Work order: Below are some records. Return exactly the lines from the one containing "Does this scene include the black" through the one containing "Does this scene include the finger", both included, and only those.

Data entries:
_ _ _ _ _

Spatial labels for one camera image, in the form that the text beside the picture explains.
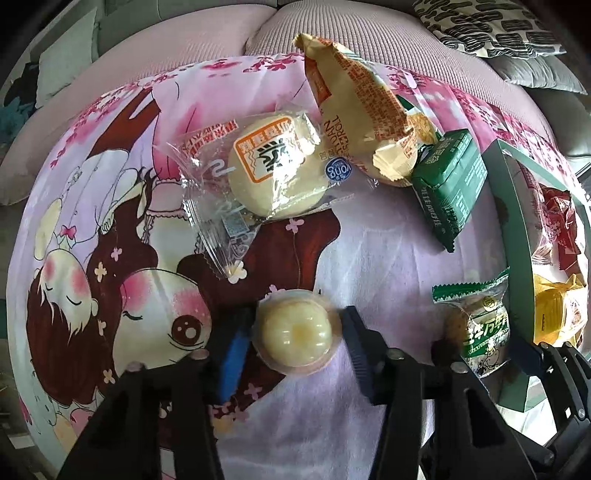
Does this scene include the dark cloth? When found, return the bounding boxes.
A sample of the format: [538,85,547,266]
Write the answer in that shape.
[0,62,40,139]

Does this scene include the black white patterned pillow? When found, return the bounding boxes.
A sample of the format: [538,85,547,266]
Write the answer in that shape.
[413,0,566,58]

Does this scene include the pale yellow jelly cup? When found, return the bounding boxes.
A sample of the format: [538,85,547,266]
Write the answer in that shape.
[255,288,343,376]

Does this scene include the green white cartoon packet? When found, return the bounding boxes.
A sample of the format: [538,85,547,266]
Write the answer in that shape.
[431,267,513,379]

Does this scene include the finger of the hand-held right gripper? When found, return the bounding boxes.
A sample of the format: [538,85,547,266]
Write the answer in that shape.
[510,330,591,416]
[430,339,465,367]

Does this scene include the pink printed blanket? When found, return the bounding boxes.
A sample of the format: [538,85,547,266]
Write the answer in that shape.
[25,51,578,480]

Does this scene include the red foil snack packet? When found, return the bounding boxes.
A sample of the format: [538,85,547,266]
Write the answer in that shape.
[536,185,583,273]

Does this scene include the dark green snack packet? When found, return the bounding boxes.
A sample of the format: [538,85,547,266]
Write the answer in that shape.
[410,129,489,254]

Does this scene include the beige snack packet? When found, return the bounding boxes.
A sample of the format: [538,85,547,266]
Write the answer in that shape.
[295,32,423,188]

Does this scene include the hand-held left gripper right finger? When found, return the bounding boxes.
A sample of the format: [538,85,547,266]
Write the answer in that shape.
[344,305,539,480]

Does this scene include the bun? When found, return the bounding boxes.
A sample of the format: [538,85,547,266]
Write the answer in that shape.
[154,111,384,282]

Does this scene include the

_ _ _ _ _

Answer:
Does this scene include the black white patterned pillow? When found, return the bounding boxes.
A sample of the format: [538,85,547,266]
Write the answer in that shape.
[413,0,566,58]

Does this scene include the pale yellow jelly cup? When found, return the bounding boxes.
A sample of the format: [538,85,547,266]
Write the answer in that shape.
[255,288,343,376]

Does this scene include the green white cartoon packet? When found, return the bounding boxes.
A sample of the format: [538,85,547,266]
Write the answer in that shape.
[431,267,513,379]

Does this scene include the finger of the hand-held right gripper? When found, return the bounding boxes.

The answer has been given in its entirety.